Thankfully -- THANKFULLY -- right when things got really hairy and I was this close to begging for the epidural, the nurse turned off the Pitocin because I "didn't really need it." (As it turns out, the real reason was more practical. The L & D ward was extremely busy that day with alot of emergencies, and my dr. had so many c-sections and deliveries that the nurse wanted to slow down my progression so someone other than my mom would be available to catch the baby.) That's when I discovered the HUGE difference between contractions with and without Pitocin. Suddenly, the pain was more manageable. Tough, but doable. Within 2 more hours, I was pushing -- another sensation that I had NO IDEA ABOUT during my first birth. Extremely weird for me. It was so...involuntary.
And then he was out, looking just like his older brother, even weighing the exact same as J. It's probably one of the more surreal moments of my life, like deja vu all over again. Here we were in the same hospital where we had J 3 years ago, and the moment was no different than the first time. Awe. Elation. Disbelief. Feeling like the clouds had opened up and an actual angel had been dropped into our midst. It was like he wasn't real to me until 2:46pm on 9/29/09. I hadn't realized how much I'd been keeping this baby at arm's length in a way, because of our previous losses and the nagging feeling that somehow this was all just a dream, I'd wake up tomorrow and find that I had hallucinated being pregnant again. It's hard to explain. But I can honestly say that all of my fears about not loving this baby as much as J went out the window the minute I looked at him, and the fact that I delivered him "naturally" was the cherry on top. I felt almost euphoric, full of energy -- definitely not the exhaustion I felt after J was born. I was up walking around, eating, calling friends (updating Facebook via my phone) almost immediately, and I couldn't get to sleep until almost 12 hours later at 2am because I was so frigging exhilarated.

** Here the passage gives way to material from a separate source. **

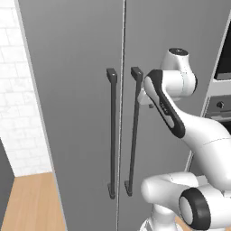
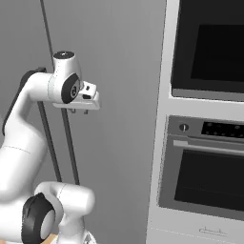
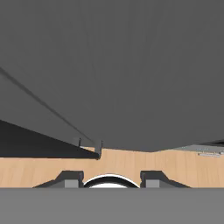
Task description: Take the strawberry from the fridge and place it on top of the pancake, located on the dining counter.
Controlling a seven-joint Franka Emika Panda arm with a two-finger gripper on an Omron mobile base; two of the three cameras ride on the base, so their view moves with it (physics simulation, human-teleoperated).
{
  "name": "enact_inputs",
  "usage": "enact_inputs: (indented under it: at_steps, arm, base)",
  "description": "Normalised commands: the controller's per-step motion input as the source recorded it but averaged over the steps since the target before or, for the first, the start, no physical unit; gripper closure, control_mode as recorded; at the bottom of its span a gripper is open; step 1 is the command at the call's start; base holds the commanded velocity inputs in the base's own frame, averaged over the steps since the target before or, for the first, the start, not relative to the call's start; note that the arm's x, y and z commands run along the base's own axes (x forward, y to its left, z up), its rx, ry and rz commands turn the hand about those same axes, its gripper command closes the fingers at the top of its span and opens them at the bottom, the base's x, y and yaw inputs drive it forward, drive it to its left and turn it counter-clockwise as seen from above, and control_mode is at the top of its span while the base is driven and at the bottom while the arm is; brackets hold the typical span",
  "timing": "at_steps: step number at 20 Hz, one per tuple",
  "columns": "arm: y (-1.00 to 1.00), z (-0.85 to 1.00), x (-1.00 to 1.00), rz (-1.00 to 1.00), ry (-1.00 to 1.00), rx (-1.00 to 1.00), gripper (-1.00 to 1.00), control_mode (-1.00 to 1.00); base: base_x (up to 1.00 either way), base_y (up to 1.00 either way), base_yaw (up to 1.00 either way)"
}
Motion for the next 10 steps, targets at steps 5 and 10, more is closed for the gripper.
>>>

So that's the birth story. It was wonderful, but there were moments where the pain was pretty much horrifying. I'm glad that I experienced natural childbirth because I'm fairly sure we won't be doing this again, but I can't fault anyone who wants the epidural -- I didn't use the word "horrifying" on accident. In the end, all that matters is that our new little guy is here, he's healthy, he's gorgeous, and--knock on wood--he's already a MUCH better sleeper than his older brother.
(Everyone on FB knows his name, but for the purposes of this blog, since he's named after TH we'll be calling him "Jr.").